Cope Or Quit? How A Midlife Crisis Can Lead To Divorce

Midlife crisis happens to most men and women who get to their middle age and is often complemented by emotional and physical turbulence. A recent lawyer’s survey has proven that the share of divorcees ending their marriage during and/or due to a midlife crisis is bigger than that of any other couple. 

If you notice that either you or your spouse is going through a tough life period connected with a midlife crisis and your marriage is to be shattered into pieces, don’t hurry to get an online divorce in California as the only solution. Get to know more about midlife crises and try to overcome difficulties together with your partner and become happy in your marriage again. 

Triggers for a Midlife Crisis

A midlife crisis may arrive a couple of years later or sooner depending on the surrounding conditions of a person. In most cases, it will be a natural rebuilding of your body getting older and different, but in some cases, the reason and the process will be entirely different. Check out what can trigger a midlife crisis to start and/or pass with more complications than usually:

  • death of a close person – the death of a dear person may leave a strong imprint on your or your partner’s life. It causes stress and anxiety. People get concerned about the sense and worthiness of their own being, too.
  • physical changes – not every person is ready to face the reality of getting older. With aging, your appearance, physical feelings, and capabilities become different. Every time you look in the mirror or fail to perform some daily activity, you understand this, and it may cause extra stress and bring you to despair.
  • career failures – imagine a person who has worked at the same workplace for decades, hasn’t got the dream job yet, or wasn’t promoted due to a younger candidate being more skillful. These and other career failures are frequent for middle-aged people and make them get tensed and depressed about their life often. 
  • relationship issues – being married for years you have grown apart, your kids have their own lives, you have a stranger by your side, and you feel lonely and unloved. 

Such a mass of drastic life changes followed by an emotional tornado inside often provokes a midlife crisis or marriage separation. If not spotted on time, a midlife crisis and its complications may lead a person to ruin their family and life and lose happiness without any chance of recovery. 

Signs of a Midlife Crisis

It is not easy to detect that either you or your partner are going through a midlife crisis. It often has strong behavioral effects. They are essential to pay attention to if you want to prevent both male and female midlife crises divorce regrets and deal with your marital troubles in the best suitable ways.

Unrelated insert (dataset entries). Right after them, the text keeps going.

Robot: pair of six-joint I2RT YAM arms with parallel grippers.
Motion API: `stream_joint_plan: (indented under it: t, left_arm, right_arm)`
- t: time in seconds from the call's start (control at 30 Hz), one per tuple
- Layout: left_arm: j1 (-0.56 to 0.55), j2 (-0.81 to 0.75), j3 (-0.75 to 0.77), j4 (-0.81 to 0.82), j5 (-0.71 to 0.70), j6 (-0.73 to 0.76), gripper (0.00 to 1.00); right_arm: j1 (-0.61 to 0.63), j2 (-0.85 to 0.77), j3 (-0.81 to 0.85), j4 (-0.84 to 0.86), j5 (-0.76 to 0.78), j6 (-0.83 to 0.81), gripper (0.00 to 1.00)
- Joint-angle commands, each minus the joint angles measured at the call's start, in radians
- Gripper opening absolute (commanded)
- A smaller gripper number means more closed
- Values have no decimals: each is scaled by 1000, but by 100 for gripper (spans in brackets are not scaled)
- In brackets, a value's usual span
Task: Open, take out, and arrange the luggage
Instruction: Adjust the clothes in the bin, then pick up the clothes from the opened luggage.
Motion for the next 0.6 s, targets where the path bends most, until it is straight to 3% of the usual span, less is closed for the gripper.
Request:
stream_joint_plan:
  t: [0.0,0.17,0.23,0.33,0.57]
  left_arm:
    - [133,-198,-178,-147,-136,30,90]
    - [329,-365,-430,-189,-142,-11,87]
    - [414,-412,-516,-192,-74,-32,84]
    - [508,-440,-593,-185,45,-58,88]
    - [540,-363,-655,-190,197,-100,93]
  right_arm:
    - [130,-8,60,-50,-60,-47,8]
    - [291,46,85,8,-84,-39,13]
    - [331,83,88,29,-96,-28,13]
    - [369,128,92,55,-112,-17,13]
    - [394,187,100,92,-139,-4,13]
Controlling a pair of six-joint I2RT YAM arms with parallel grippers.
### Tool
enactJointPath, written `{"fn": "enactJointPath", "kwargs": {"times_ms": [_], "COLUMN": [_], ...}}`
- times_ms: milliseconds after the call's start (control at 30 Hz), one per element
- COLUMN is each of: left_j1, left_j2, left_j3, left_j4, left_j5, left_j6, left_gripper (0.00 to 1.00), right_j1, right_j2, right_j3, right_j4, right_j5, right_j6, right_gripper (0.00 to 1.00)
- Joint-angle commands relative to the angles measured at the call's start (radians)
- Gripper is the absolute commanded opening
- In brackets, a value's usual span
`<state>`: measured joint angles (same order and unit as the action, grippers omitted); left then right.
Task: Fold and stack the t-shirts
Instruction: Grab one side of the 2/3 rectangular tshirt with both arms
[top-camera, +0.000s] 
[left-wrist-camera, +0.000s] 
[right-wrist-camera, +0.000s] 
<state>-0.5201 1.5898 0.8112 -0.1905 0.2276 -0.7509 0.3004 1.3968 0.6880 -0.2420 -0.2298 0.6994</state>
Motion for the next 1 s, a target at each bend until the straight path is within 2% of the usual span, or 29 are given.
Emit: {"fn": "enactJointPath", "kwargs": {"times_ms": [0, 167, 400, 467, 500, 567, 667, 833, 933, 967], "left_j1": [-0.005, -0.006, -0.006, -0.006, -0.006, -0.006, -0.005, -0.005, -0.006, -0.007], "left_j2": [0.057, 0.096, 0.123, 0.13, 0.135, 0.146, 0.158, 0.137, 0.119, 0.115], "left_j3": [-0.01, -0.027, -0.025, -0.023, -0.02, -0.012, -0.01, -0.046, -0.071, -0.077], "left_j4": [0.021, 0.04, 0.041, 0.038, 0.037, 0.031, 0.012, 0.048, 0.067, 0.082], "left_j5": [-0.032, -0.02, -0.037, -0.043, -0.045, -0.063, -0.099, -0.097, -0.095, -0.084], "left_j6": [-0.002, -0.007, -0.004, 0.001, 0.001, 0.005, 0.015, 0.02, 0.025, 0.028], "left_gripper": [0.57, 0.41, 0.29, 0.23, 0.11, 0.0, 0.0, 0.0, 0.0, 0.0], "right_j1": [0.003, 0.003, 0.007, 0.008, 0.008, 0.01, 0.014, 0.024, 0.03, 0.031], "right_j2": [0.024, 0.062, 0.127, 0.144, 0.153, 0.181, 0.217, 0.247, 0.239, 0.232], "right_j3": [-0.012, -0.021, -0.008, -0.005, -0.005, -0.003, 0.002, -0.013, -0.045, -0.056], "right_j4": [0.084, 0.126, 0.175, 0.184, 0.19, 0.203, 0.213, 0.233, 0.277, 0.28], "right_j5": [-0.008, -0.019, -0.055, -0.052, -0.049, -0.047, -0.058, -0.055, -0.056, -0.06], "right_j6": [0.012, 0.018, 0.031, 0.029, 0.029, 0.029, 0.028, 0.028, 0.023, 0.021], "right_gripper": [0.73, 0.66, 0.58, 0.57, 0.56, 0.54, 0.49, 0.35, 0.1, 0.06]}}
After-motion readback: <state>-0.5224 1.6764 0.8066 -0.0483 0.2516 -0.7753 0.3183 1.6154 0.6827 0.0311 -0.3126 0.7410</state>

Check out the top common signs of a midlife crisis:

  • craving changes and adventures – a person will question the point of living the same and boring life for many years and may opt for drastic changes or lifetime adventures as a solution. Having an extramarital affair, taking a round-the-world journey, doing plastic surgery, making a big purchase. Any similar actions will signal a midlife crisis divorce may be on the go.
  • experiencing depression – getting unconcentrated, sad, and thoughtful, experiencing problems with sleep, loss of appetite and weight may be the depression running in full mode and midlife crisis being the main reason for it. 
  • ruining long-term routine and principles – if your partner quits the job, changes life priorities drastically, and breaks the routine for no reason, this may be the typical midlife crisis state leading to abandoning the marriage, too. 
  • getting over irritated – getting angry out of the blue, expressing aggression due to every nonsense, putting blame on a partner for every fault or mischievous happening proves that a spouse is living in a midlife crisis. 
  • getting indecisive – being unable to make the best suitable decision, or changing opinion drastically several times depicts a person going through a midlife crisis and questioning the big and little life turns and choices. 
  • drifting apart from a partner – being lost in inner desires and needs, personal decisions, and physical and emotional changes, when in a midlife crisis, people usually give up on nurturing their relationships and become more distant from their partners. 

Any of the mentioned above signs are common features of a midlife crisis that can eventually lead you or your partner to question the essence of your marriage and quit it in the end. 

How to Cope with Midlife Crisis

If you understand that your marriage is going through tough times plus either you or your partner are suffering from midlife crisis challenges, you should take instant measures to prevent any unpleasant outcomes.

Here is what you can do:

  1. Be tolerant of your partner’s behavior, unreasoned actions, or words. Try to understand what your spouse is going through and don’t judge them. You may be the next to experience a midlife crisis. 
  2. Listen as much as necessary. Help your partner by allowing them to let out the pain, uncertainties, fears, disappointment, and concerns. Over time, they will be free of all that inner negativity and can go back to normal life thanks to your support. 
  3. Make positive changes – if you or your partner crave changes, implement the needs. But opt for positive and useful things to take up and change your life and marriage for the better.
  4. Reach for professional help – partner support is great but sometimes can be not enough. Get a professional assistant together to overcome the crisis, fix your relationship and strengthen your marriage. 

If you see the point in saving your marital relationships when midlife is the main challenge in it, start with learning more about the issue, and its main triggers, try to spot its signs in the early stages and find out how to overcome midlife crisis together with your partner, no matter who is the one suffering from it. As a result, you will save your family from a divorce regrets midlife crisis, strengthen the marriage, and commit to your life improvement.